-- What to work on --
Pull every line with "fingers" from the material.

════

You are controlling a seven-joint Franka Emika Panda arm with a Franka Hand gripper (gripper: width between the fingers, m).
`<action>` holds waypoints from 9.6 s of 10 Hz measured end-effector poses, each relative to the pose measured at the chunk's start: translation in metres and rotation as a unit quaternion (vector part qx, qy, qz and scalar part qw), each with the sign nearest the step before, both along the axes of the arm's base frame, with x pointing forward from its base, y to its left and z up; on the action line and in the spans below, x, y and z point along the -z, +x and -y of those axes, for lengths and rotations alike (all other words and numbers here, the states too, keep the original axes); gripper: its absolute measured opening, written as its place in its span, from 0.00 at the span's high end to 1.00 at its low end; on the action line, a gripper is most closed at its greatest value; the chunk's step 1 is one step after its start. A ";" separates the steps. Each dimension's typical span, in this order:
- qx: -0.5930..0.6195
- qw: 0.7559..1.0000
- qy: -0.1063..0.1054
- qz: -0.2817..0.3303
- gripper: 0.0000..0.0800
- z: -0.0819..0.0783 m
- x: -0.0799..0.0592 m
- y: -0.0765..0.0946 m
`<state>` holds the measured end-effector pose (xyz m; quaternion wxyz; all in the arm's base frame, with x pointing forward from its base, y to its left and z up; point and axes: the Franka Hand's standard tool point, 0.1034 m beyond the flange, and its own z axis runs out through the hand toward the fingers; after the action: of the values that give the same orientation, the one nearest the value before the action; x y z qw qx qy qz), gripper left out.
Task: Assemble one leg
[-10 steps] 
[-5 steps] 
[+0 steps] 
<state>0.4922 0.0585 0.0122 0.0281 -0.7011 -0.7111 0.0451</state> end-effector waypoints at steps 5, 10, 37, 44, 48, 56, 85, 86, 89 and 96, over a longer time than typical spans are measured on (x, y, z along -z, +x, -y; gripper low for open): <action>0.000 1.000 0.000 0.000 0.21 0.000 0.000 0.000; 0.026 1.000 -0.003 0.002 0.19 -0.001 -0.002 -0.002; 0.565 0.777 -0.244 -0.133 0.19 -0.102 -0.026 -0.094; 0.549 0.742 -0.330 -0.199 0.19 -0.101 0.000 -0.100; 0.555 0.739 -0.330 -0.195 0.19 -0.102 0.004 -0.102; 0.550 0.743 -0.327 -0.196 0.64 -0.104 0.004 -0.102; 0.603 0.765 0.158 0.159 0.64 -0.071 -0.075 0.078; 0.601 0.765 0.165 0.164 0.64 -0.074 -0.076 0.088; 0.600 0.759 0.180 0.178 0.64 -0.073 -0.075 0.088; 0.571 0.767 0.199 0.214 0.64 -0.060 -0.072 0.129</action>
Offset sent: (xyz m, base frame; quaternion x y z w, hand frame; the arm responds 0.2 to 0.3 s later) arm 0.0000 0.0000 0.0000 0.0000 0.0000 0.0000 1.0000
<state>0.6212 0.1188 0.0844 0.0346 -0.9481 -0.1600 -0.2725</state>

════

-- Task response --
You are controlling a seven-joint Franka Emika Panda arm with a Franka Hand gripper (gripper: width between the fingers, m).
`<state>` holds the measured end-effector pose (xyz m; quaternion wxyz; all in the arm's base frame, with x pointing forward from its base, y to its left and z up; point and axes: the Franka Hand's standard tool point, 0.1034 m beyond the flange, and its own z axis runs out through the hand toward the fingers; after the action: of the values that give the same orientation, the one nearest the value before the action; x y z qw qx qy qz), gripper left out.

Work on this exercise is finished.